Closed 123epsilon closed 1 month ago

123epsilon commented 1 month ago

Hi, I'm using rocBLAS as a backend for hipBLAS and I wanted to know what the determinism guarantees are for GPU atomics? Specifically I am using it with PyTorch, and I notice that cuBLAS specifically mentions settings in their documentation that can be used to get bit-wise deterministic behavior:

provide a separate workspace for each used stream using the cublasSetWorkspace() function, or

have one cuBLAS handle per stream, or

use cublasLtMatmul() instead of GEMM-family of functions and provide user owned workspace, or

set a debug environment variable CUBLAS_WORKSPACE_CONFIG to :16:8 (may limit overall performance) or :4096:8 (will increase library footprint in GPU memory by approximately 24MiB).

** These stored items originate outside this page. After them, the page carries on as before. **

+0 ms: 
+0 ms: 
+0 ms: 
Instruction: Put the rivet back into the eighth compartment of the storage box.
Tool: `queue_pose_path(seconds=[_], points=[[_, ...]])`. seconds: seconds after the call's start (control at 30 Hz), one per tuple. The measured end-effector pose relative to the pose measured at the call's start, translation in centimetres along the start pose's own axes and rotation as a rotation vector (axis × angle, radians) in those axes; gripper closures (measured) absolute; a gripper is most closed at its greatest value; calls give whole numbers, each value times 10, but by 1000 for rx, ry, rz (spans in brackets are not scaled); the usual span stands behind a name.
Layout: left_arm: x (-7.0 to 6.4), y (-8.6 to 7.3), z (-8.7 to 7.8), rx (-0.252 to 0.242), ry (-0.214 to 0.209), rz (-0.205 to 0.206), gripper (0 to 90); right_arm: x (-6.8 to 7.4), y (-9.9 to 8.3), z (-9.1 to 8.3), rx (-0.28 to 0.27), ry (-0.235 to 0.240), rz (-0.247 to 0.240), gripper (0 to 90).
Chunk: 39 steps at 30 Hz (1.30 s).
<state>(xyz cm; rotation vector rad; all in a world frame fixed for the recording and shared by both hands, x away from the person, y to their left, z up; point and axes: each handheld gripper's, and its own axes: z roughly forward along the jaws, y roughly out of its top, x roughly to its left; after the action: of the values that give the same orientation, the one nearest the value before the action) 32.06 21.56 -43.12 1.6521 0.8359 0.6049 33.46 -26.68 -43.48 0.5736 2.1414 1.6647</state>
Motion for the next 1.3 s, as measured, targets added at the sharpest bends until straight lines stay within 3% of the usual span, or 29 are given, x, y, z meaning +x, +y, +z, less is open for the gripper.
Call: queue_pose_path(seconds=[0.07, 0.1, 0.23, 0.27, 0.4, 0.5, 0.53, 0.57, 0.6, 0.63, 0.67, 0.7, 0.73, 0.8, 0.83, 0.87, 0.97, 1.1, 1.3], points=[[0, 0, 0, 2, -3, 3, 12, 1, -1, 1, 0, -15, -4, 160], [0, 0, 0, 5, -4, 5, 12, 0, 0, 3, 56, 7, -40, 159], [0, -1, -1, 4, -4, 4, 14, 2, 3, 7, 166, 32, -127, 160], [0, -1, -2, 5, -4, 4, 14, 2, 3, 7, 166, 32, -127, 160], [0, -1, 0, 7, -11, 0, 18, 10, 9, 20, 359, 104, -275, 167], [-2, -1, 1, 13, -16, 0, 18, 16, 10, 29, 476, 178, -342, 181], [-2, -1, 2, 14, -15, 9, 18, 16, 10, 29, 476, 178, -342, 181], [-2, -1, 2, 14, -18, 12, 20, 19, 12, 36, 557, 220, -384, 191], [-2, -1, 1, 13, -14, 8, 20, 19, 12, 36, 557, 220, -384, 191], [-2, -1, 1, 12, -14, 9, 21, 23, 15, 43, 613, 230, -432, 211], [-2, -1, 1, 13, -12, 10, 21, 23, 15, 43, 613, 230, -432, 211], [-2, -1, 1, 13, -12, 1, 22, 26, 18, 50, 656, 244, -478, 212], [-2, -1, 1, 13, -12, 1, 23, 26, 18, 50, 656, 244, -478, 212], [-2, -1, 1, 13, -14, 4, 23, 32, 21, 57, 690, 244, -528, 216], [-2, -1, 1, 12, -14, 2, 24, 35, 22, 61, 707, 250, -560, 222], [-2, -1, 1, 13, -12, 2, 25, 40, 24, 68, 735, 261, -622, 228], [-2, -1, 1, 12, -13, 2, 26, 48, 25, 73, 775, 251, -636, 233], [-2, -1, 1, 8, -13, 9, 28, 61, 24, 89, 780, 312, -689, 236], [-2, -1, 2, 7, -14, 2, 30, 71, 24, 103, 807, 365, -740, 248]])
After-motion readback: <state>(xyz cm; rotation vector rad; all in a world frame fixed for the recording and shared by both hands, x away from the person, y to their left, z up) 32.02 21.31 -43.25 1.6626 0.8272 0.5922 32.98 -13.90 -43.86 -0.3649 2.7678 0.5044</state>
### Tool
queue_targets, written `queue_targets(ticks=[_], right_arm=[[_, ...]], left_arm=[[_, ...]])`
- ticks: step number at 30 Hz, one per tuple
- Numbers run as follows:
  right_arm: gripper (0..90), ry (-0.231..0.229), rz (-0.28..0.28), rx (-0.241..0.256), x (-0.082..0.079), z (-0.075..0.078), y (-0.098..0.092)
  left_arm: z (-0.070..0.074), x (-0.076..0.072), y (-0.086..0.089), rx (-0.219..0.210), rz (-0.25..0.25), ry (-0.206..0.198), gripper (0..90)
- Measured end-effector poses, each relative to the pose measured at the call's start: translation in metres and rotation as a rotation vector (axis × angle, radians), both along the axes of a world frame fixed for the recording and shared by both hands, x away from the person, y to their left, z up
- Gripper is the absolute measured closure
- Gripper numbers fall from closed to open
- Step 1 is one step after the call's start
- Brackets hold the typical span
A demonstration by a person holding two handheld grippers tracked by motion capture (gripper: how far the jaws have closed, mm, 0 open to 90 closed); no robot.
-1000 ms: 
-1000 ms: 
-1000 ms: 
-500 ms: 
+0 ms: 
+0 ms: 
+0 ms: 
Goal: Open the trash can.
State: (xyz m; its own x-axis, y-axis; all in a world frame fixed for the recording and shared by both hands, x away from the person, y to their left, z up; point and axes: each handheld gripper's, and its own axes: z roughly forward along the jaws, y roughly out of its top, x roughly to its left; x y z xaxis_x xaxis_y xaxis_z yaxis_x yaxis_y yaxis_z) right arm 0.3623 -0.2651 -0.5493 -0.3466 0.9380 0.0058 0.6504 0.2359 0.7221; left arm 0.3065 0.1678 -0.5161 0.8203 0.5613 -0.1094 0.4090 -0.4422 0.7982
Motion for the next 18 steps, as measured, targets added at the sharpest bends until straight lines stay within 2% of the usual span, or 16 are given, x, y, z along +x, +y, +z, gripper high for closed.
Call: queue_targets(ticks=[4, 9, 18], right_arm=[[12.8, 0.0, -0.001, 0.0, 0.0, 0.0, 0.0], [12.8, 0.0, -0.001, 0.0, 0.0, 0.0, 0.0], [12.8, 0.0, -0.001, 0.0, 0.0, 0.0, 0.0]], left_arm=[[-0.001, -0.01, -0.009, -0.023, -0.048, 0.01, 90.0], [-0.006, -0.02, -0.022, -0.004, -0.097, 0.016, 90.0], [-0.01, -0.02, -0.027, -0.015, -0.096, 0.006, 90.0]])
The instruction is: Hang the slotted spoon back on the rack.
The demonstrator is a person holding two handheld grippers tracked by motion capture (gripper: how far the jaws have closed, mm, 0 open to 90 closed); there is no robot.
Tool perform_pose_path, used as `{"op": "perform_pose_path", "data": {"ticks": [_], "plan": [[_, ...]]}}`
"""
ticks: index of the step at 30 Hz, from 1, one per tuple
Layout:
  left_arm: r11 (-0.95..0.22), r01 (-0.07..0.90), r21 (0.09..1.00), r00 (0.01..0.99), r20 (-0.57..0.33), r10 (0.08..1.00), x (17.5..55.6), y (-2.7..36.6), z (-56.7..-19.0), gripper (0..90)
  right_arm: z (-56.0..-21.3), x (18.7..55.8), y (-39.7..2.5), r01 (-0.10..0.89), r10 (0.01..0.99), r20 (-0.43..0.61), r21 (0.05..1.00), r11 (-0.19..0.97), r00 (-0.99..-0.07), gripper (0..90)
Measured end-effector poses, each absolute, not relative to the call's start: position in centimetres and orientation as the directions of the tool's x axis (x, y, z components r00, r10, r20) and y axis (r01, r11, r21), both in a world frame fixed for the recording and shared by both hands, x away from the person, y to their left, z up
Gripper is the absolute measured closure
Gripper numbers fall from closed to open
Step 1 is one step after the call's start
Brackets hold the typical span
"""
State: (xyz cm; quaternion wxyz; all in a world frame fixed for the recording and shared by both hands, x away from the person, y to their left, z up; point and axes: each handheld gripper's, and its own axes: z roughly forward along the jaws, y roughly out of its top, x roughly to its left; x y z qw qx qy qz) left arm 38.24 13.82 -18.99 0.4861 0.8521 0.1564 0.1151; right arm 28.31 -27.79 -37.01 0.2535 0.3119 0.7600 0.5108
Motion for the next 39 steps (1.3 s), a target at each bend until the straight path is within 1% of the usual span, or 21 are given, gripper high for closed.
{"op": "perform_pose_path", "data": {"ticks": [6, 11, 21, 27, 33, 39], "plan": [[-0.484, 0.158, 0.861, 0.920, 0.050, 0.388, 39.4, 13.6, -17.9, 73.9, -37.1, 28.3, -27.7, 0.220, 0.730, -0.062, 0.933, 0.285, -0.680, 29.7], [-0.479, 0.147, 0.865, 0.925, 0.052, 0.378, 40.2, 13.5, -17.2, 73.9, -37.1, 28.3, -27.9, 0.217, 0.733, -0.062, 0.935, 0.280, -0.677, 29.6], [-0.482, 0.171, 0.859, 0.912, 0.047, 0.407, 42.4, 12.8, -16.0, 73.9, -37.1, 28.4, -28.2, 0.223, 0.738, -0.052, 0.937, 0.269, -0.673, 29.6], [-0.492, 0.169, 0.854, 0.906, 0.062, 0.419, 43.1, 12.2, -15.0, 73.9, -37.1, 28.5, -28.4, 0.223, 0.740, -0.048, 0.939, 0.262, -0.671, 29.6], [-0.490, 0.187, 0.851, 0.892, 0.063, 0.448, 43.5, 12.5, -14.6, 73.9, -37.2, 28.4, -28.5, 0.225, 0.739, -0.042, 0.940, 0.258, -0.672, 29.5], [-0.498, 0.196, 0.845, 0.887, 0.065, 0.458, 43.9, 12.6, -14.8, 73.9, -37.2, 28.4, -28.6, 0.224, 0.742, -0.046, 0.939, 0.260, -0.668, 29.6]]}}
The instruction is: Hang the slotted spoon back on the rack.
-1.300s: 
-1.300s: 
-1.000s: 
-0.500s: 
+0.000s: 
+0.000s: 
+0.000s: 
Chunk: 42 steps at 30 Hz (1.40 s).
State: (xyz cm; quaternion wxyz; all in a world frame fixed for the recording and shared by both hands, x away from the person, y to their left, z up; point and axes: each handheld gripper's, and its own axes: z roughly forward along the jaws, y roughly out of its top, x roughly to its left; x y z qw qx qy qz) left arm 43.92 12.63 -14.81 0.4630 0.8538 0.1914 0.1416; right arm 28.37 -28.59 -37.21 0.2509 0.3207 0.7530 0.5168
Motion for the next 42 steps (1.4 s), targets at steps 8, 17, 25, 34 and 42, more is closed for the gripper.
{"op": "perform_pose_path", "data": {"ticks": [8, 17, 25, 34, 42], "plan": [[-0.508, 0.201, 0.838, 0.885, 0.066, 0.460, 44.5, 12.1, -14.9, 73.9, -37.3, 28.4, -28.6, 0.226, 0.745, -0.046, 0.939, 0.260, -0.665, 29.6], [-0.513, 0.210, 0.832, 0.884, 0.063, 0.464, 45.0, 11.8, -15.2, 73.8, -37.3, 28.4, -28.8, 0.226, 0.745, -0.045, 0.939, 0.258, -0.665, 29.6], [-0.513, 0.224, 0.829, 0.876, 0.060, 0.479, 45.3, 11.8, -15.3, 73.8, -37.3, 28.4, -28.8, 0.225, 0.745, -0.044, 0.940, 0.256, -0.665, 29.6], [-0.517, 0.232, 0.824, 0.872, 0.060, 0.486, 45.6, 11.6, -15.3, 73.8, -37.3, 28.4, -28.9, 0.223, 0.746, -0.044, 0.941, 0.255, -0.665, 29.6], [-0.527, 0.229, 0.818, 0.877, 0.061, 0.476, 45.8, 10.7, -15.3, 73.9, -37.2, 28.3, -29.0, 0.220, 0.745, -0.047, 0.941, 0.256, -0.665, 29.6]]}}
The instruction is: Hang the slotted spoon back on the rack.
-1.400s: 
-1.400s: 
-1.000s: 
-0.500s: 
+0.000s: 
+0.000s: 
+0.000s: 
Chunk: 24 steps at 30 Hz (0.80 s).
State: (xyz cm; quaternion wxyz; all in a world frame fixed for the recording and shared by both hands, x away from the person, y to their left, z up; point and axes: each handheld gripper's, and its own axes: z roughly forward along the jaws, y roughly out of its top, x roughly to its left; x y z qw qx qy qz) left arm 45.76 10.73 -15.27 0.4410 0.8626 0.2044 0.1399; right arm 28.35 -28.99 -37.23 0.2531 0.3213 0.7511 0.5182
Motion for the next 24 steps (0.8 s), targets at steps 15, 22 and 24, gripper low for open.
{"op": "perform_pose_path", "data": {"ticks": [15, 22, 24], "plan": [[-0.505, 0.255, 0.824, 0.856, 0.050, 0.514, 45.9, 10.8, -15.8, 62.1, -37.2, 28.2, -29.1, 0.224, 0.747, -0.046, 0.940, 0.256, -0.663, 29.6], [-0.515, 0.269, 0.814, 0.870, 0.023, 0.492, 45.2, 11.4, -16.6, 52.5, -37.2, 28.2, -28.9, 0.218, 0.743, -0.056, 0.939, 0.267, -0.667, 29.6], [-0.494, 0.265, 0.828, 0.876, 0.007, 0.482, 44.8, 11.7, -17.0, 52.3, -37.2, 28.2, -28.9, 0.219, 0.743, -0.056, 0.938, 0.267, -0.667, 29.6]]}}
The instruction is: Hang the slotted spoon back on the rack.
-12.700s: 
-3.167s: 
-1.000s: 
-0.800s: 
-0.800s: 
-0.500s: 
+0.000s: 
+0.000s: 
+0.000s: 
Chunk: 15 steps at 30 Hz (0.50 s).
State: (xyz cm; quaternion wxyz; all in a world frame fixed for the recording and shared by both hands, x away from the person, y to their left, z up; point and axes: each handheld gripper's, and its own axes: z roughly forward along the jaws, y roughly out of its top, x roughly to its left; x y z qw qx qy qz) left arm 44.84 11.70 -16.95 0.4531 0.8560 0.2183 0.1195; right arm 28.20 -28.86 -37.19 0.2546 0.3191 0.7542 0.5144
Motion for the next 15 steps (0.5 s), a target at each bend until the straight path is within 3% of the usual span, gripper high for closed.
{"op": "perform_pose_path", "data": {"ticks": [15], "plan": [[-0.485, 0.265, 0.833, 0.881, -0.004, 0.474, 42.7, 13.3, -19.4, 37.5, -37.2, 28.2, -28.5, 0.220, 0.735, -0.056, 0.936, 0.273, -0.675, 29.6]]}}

I see in rocBLAS documentation that after rocBLAS 4.0, by default atomics are not utilized. Does that mean that I can safely assume that the use of atomics in rocBLAS < 4.0 is nondeterministic and that - if left in default settings that rocBLAS >= 4.0 will give deterministic behavior? Are there any other settings such as the workspace size that factor in to this?

rkamd commented 1 month ago

@123epsilon, Thanks for bringing it to our attention, we updated our documentation to clearly list the conditions in rocBLAS to obtain deterministic results. ( https://github.com/ROCm/rocBLAS/commit/42d65e162544b17157607cb643142b0682803e4f)

Atomic operations are enabled by default in current and previous releases of rocBLAS and functions using atomic operations may not provide deterministic results.

The documentation you are referring to is the changelog for rocBLAS 4.0. Our deprecation process involves notifying end users and removing the feature in the next major version change of ROCm release. In this case, we issued a deprecation notice in ROCm 6.0 and the actual change could occur in the next major version.

Bitwise Reproducibility section provides the conditions in which rocBLAS guarantees deterministic results.

In ROCm 6.2 and above users can use ROCBLAS_DEFAULT_ATOMICS_MODE environment variable to change the default atomic mode. For prior releases user must use rocBLAS rocblas_set_atomics_mode() API to change the default. [Refer to section on Atomic-operations]

123epsilon commented 1 month ago

I see, thank you!

rkamd commented 1 month ago

@123epsilon, If there are no additional questions, I will proceed to close this issue.

123epsilon commented 1 month ago

Yes that's all I needed to know - thank you!